# Sage DB - "De-scale!" not going away after de-scaling



## apbrasmussen (Aug 23, 2017)

Hi all.

Maybe a stupid question:

It seems like I complete my de-scaling process incorrectly as the machine continuously write "De-scale!" in the display even if I have run the de-scale program several times. (I only use filtered water in the machine).

When I de-scale I go through the 20 minutes cycle first with a descale-agent and then a new 20 minute cycle with clean water (each time emptying the two boilers in advance).

When I am in de-scaling mode I only have two options: 1) Pressing "One Cup" (which initiates a new 20 minutes cycle) or pressing "Power" (which returns the machine into regular mode and starts heating the boilers). The only way to "get out" of the 20 minutes de-scale cycles seems to be by pressing the "Power button".

But when the machine returns to "normal" mode the display again states "De-scale!"???
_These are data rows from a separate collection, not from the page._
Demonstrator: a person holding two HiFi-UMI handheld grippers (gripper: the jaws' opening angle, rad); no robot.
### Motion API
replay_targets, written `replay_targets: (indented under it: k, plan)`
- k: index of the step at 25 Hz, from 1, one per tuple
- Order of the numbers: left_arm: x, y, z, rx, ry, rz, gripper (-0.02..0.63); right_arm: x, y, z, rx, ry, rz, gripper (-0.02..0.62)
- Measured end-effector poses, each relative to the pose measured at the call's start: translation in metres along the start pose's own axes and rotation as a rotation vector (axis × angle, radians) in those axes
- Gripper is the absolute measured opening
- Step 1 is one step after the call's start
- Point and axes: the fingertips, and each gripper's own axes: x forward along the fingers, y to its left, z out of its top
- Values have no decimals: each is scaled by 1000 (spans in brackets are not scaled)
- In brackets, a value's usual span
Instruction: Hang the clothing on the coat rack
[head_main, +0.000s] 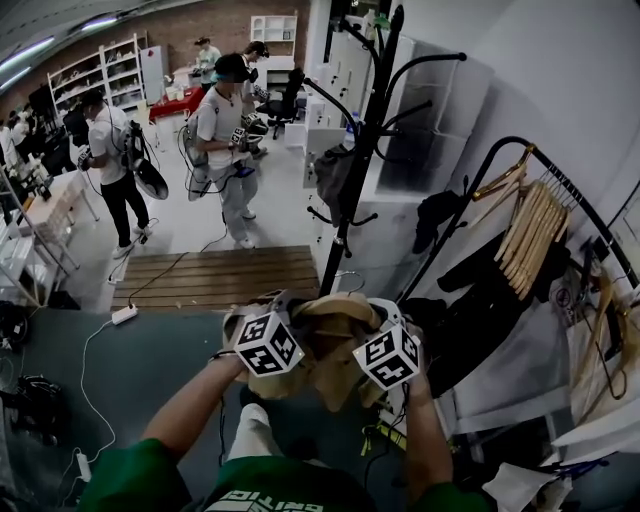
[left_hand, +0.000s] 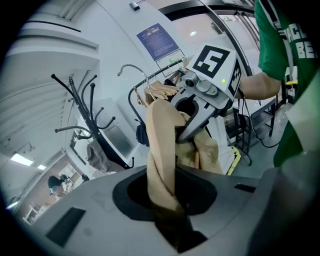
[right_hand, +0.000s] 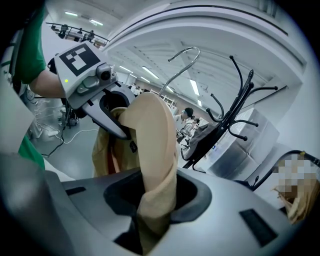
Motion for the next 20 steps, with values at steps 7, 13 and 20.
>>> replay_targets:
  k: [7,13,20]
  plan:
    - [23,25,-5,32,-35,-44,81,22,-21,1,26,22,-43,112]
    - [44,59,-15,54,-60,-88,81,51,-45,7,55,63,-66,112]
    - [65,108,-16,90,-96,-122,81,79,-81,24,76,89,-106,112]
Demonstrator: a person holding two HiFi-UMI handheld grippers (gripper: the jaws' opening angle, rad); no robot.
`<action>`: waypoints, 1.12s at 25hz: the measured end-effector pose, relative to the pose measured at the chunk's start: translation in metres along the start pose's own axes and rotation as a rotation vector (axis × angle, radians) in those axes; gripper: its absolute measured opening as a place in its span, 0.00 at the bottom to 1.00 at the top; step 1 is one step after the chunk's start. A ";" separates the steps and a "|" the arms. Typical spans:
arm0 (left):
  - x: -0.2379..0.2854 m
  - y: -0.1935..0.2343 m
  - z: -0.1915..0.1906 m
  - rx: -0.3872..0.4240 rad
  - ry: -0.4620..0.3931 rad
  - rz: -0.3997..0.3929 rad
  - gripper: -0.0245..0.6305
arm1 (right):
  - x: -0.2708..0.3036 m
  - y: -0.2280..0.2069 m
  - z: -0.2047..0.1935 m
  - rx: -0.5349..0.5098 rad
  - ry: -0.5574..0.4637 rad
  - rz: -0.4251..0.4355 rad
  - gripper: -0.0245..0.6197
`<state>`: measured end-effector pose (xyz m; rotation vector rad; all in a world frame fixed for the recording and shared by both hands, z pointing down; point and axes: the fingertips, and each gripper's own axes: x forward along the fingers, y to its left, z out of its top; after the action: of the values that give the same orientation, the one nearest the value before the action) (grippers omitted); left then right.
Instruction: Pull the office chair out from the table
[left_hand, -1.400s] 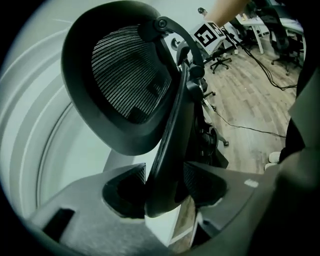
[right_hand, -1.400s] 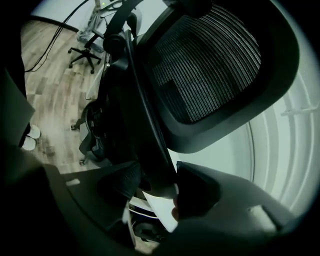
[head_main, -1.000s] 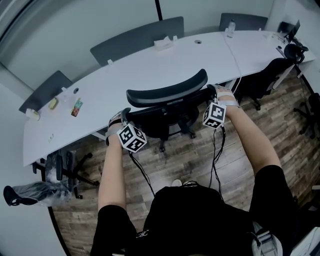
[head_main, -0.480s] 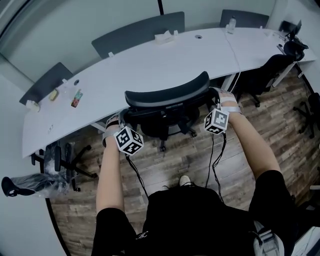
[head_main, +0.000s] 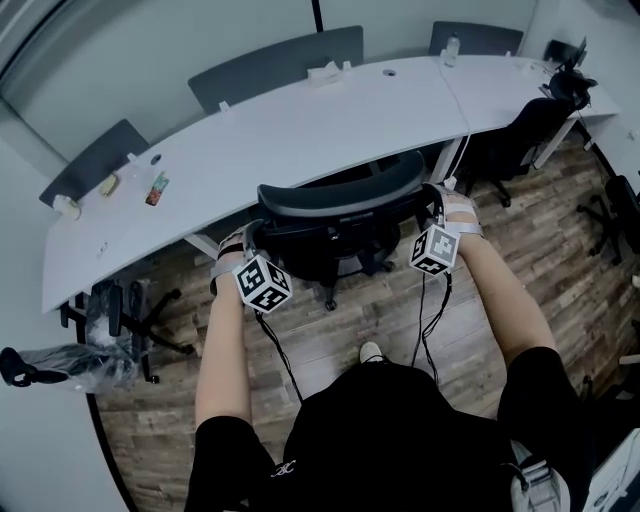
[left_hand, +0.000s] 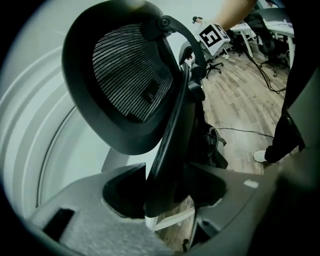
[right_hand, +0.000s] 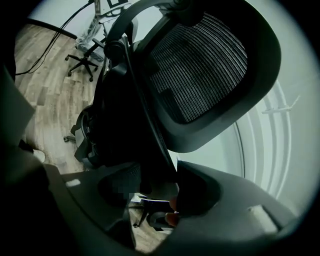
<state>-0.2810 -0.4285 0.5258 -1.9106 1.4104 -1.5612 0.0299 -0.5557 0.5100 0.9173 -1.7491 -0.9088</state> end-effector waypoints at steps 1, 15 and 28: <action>-0.007 -0.005 0.000 0.003 -0.008 -0.004 0.39 | -0.009 0.004 -0.001 0.004 0.011 -0.002 0.40; -0.111 -0.090 -0.003 0.028 -0.175 -0.045 0.38 | -0.131 0.059 -0.025 0.057 0.174 -0.065 0.40; -0.182 -0.149 0.000 0.035 -0.201 -0.081 0.37 | -0.220 0.097 -0.047 0.078 0.290 -0.054 0.40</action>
<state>-0.1954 -0.2097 0.5298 -2.0623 1.2286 -1.3732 0.1196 -0.3282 0.5237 1.0942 -1.5255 -0.7056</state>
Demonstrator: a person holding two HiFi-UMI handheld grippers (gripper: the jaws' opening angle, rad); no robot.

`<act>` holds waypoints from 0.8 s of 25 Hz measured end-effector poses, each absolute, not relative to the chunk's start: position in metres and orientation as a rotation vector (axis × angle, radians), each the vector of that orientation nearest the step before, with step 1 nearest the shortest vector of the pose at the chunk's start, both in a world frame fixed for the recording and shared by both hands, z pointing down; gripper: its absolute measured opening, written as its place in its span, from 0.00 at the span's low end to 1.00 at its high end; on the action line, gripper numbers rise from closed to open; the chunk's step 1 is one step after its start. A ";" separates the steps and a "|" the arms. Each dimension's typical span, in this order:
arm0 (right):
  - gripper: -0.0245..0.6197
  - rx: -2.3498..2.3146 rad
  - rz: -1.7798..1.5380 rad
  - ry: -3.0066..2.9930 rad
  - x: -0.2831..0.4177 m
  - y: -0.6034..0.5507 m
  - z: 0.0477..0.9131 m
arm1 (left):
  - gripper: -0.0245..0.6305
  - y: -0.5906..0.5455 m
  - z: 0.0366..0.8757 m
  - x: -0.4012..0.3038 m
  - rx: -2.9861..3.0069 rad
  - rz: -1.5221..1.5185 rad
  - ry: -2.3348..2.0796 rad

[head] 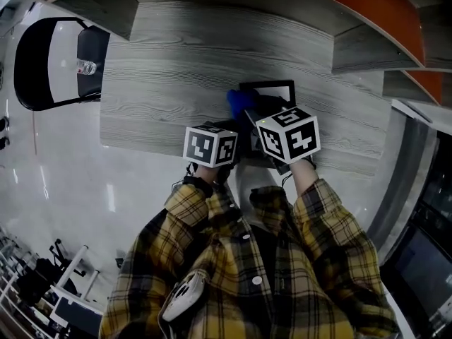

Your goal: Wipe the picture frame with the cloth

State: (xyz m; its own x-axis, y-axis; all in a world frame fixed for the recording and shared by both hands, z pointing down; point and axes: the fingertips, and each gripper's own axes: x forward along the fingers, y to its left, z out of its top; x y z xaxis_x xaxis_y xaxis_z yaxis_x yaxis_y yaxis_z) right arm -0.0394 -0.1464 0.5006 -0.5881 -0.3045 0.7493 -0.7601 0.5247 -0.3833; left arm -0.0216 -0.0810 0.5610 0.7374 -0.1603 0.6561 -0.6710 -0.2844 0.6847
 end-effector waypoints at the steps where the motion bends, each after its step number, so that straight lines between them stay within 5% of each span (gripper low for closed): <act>1: 0.10 0.849 0.941 -2.131 -0.043 -0.149 0.509 | 0.16 -0.082 0.561 -0.021 1.822 0.570 -0.646; 20: 0.10 1.025 0.509 -1.996 -0.002 -0.169 0.543 | 0.15 -0.087 0.563 -0.020 1.791 0.531 -0.654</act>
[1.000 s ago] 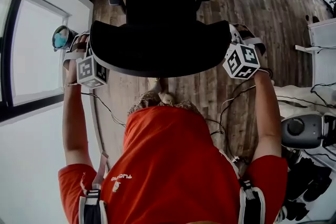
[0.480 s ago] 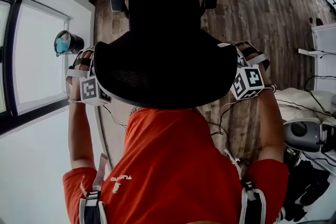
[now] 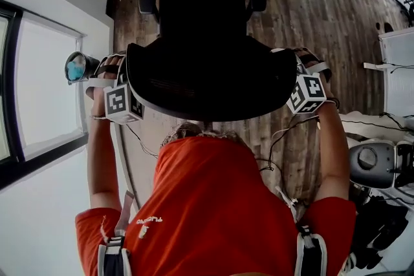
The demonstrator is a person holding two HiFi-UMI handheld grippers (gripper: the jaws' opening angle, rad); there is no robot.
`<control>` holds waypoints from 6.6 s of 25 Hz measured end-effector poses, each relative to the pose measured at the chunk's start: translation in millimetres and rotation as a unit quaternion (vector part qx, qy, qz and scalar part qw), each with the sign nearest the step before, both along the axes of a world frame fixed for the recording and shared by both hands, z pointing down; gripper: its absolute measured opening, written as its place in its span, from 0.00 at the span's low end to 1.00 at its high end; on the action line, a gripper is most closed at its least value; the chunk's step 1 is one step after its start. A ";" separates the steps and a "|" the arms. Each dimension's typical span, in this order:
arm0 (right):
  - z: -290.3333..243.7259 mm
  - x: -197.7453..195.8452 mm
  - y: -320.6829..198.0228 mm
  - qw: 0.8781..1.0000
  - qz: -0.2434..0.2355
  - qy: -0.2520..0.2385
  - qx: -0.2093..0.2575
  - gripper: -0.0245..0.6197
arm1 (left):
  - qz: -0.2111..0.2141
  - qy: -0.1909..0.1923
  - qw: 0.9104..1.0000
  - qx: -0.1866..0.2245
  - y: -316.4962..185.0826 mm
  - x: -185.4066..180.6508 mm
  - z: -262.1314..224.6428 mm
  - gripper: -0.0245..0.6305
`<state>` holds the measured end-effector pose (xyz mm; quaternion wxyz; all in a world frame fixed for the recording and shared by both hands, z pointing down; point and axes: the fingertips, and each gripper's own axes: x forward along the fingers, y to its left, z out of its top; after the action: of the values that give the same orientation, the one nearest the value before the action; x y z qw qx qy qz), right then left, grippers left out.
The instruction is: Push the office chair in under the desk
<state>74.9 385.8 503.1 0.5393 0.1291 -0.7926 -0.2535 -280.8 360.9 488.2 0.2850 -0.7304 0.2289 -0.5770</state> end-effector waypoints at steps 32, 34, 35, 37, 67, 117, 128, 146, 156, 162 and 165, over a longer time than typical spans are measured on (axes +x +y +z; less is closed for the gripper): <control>-3.7 27.6 -201.2 0.999 0.025 0.012 -0.028 0.31 | 0.009 0.019 1.000 -0.013 -210.8 34.2 -10.7 0.22; -4.0 37.0 -218.5 0.999 0.022 0.013 -0.026 0.31 | 0.007 0.017 1.000 -0.009 -225.3 43.0 -12.0 0.22; -3.9 42.3 -227.1 0.999 0.021 0.013 -0.026 0.31 | 0.005 0.017 1.000 -0.007 -232.3 48.2 -12.7 0.22; -3.5 53.1 -243.8 0.999 0.021 0.014 -0.027 0.30 | 0.002 0.019 1.000 -0.009 -246.5 58.7 -12.6 0.22; -6.0 110.0 -479.9 0.999 -0.030 0.014 -0.031 0.31 | -0.055 0.012 0.998 -0.020 -444.5 118.4 -9.2 0.22; -3.2 78.0 -802.3 0.998 -0.017 0.023 -0.048 0.30 | -0.061 0.008 0.998 -0.017 -769.3 81.2 -9.7 0.23; -5.0 73.2 -820.8 0.998 -0.010 0.026 -0.048 0.30 | -0.045 0.011 0.999 -0.008 -788.8 77.6 -13.2 0.23; -17.8 87.6 -824.4 1.000 0.024 0.016 -0.010 0.44 | -0.060 0.018 0.998 0.022 -784.4 85.0 -23.5 0.45; -65.5 120.6 -793.1 0.997 0.065 -0.035 0.034 0.45 | -0.088 0.067 0.991 0.069 -750.8 71.5 -61.6 0.51; -117.7 118.2 -755.2 0.962 0.138 -0.228 0.048 0.45 | -0.136 0.248 0.952 0.113 -709.1 82.2 -118.2 0.51; -143.4 106.3 -728.4 0.924 0.158 -0.344 0.049 0.44 | -0.130 0.334 0.926 0.119 -680.7 106.9 -139.4 0.50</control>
<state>181.2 -342.6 359.7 0.2593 0.3580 -0.8854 -0.1438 -173.9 -319.8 348.8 0.1991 -0.8055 0.4709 -0.2997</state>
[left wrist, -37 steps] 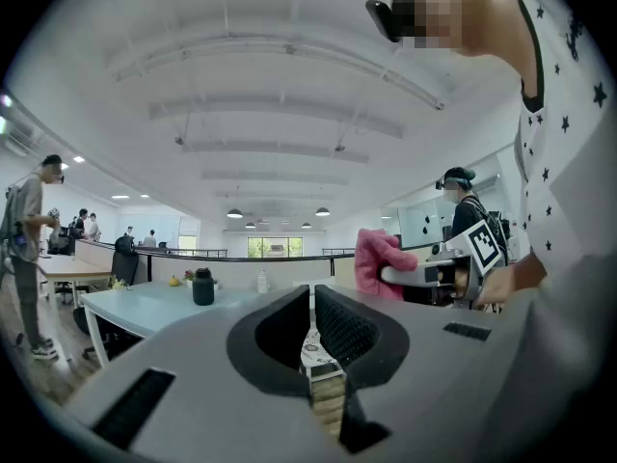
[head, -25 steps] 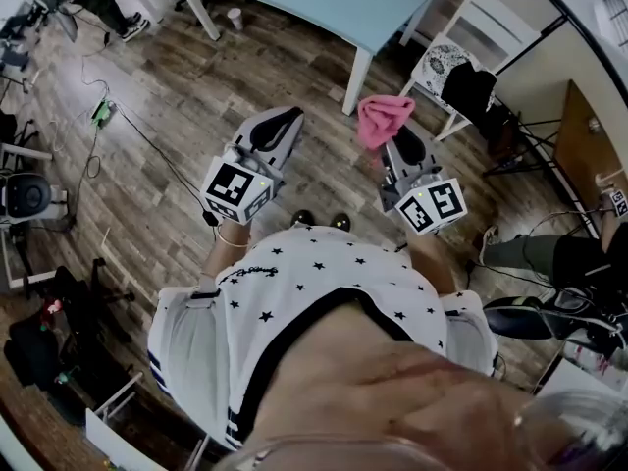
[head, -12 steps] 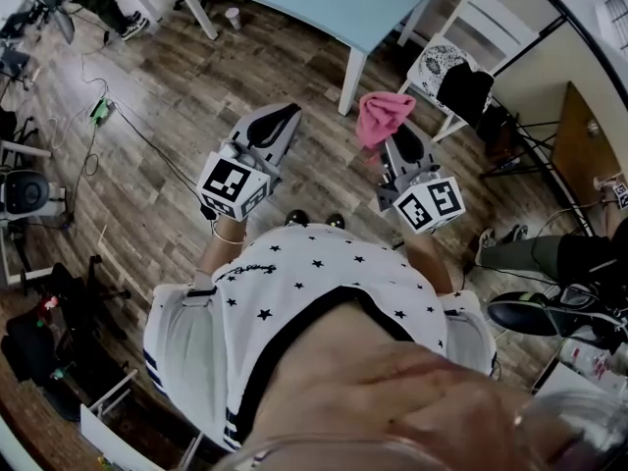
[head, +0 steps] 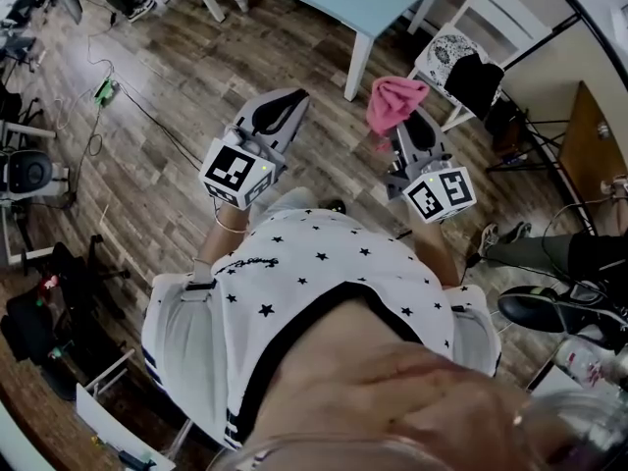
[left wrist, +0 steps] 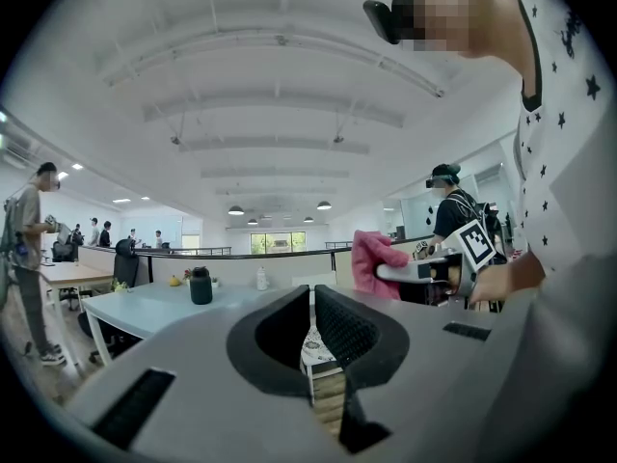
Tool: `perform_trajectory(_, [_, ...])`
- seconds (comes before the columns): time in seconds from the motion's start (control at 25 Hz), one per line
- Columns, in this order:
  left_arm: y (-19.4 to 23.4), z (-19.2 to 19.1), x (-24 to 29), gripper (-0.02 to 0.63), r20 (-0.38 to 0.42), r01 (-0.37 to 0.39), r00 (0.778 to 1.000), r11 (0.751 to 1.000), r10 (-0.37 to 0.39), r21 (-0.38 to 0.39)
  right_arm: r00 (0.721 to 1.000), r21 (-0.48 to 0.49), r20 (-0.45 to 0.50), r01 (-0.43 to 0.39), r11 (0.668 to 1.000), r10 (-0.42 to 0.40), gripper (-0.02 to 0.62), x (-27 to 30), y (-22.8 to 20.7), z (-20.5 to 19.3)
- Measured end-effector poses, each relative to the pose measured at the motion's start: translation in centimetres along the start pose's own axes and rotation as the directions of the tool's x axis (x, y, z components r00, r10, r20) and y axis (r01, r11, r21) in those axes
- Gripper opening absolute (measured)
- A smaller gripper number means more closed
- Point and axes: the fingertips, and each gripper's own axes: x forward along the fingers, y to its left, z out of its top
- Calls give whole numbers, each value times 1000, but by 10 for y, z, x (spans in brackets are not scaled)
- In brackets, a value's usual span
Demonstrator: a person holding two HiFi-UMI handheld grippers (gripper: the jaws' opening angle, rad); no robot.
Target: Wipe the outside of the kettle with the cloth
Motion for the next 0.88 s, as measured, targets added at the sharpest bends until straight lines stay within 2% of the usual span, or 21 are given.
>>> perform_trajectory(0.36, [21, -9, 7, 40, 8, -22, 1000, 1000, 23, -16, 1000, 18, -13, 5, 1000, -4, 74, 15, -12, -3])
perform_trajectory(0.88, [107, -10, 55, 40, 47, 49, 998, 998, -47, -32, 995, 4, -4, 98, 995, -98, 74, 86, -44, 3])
Any help appreciated. Thx.

Anders from Copenhagen


----------



## abvilejn (Feb 6, 2015)

Hi, maybe if you try to reset DB to factory settings will solve your problem? I haven't heard for this glitch yet, only for "open valve" when descaling. Have you tried to contact customer service ?


----------



## flattie (Mar 7, 2017)

apbrasmussen said:


> Hi all.
> 
> Maybe a stupid question:
> 
> ...


Hi,

Did you manage to solve this? I'm facing the same issue and I descaled it twice


----------